Admirations
Je ne sais écrire que sans itinéraire. Le fil de ma pensée se déroule, des images me viennent que je m’efforce de mettre en mots, cherchant le plus juste, le trouvant parfois. J’écris comme je lis, en découvrant au fur et à mesure les personnages et leurs affaires.
Lecteur, je ne devine pas là où l’auteur me mène.
Je pressens que, contrairement au lecteur que je suis, l’auteur a pris grand soin de me dissimuler ses intentions afin de mieux me capturer, me mener là où il le veut, perdu sur le parking d’un motel ou dans une villa de bord de mer, la nuit. Mais je ne sais pas préparer. Je n’ai pas de malice !
Lorsque je ne lis pas, je sens un vide en moi, le manque du junky. La vie sans fiction m’ennuie, j’ai besoin de m’en repaître avant de retourner pour quelques heures, au quotidien. A lire Sagan, Désérable, Gary, Auster, Murakami je me grise de leur compagnie. Sagan et la vitesse, le jeu, la vie à quitte ou double ; Désérable et sa poésie ; Gary et la vie si forte, la filiation ; Auster et son obsession des coïncidences ; Murakami à la lisière du rêve, entre chien et loup.
Tous m’enivrent et m’intimident. Je ne les envie pas, pourquoi envier le génie ? Il faut l’admirer. A quoi servirait d’envier Shakespeare ? Il faut juste se réjouir qu’il ait survécu à la peste, à ses rivaux et à la pruderie élisabethaine. Jalouser ceux qu’on aime pas pour l’intérêt que le monde leur porte, passe encore, c’est pourtant une perte de temps, mais se fâcher du talent de Baudelaire ? A force de les aimer, de les admirer, les doigts hésitent sur le clavier. Que puis-je écrire qu’ils ne diraient mieux ? Qu’ils n’ont déjà dit ? L’amateur, éternel débutant, trébuchera en découvrant Pierre Lemaître ou Russel Banks mais l’émotion augmentera sa foi. Il voudra ressentir l’ivresse de produire à son tour une œuvre qui soit la sienne, même modeste.

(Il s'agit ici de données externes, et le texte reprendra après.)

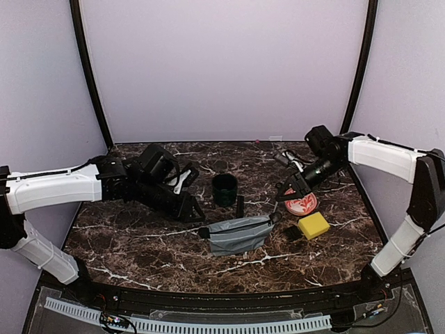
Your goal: Sort the hair-cutting tools
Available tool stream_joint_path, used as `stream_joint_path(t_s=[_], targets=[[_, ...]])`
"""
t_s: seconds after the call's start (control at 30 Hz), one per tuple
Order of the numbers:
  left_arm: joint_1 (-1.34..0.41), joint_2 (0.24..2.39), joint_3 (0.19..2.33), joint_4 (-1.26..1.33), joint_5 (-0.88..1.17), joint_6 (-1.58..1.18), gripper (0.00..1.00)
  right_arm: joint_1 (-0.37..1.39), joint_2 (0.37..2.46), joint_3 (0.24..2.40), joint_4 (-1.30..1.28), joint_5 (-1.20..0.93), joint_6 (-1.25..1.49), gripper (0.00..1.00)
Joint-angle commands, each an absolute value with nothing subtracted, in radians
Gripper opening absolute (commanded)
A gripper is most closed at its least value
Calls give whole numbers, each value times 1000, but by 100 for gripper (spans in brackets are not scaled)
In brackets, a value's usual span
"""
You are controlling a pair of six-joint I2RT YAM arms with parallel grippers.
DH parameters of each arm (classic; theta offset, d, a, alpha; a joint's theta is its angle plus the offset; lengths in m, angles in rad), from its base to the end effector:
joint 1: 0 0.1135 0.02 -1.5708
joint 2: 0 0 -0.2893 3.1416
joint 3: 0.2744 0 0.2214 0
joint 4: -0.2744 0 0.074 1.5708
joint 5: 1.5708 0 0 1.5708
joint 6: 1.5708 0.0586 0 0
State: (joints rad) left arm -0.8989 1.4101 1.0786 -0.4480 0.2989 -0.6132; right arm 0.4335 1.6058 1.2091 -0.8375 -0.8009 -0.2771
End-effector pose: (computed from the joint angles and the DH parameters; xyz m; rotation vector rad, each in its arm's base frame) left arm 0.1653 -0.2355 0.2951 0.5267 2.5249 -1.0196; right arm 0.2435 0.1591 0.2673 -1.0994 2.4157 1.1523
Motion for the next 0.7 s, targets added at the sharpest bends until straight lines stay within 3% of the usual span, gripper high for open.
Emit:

Où placer le « je » dans l’écriture ? Je ne m’estime pas digne, capable, tout court. Quelle importance ? Qu’a à faire le « je » dans l’équation ? Il faut s’oublier, pour se redécouvrir. Ecrire c’est ouvrir les vannes de son esprit, sans jugement, laisser se raconter un être qu’on connait si mal, soi-même, et qui va nous surprendre car nous ne savons pas à l’avance ce qu’il va nous chuchoter, en confidence, et qu’il montrera enfin, fier de son audace, à quelques lecteurs lorsque le texte sera devenu assez fort à ses yeux, pour lui échapper.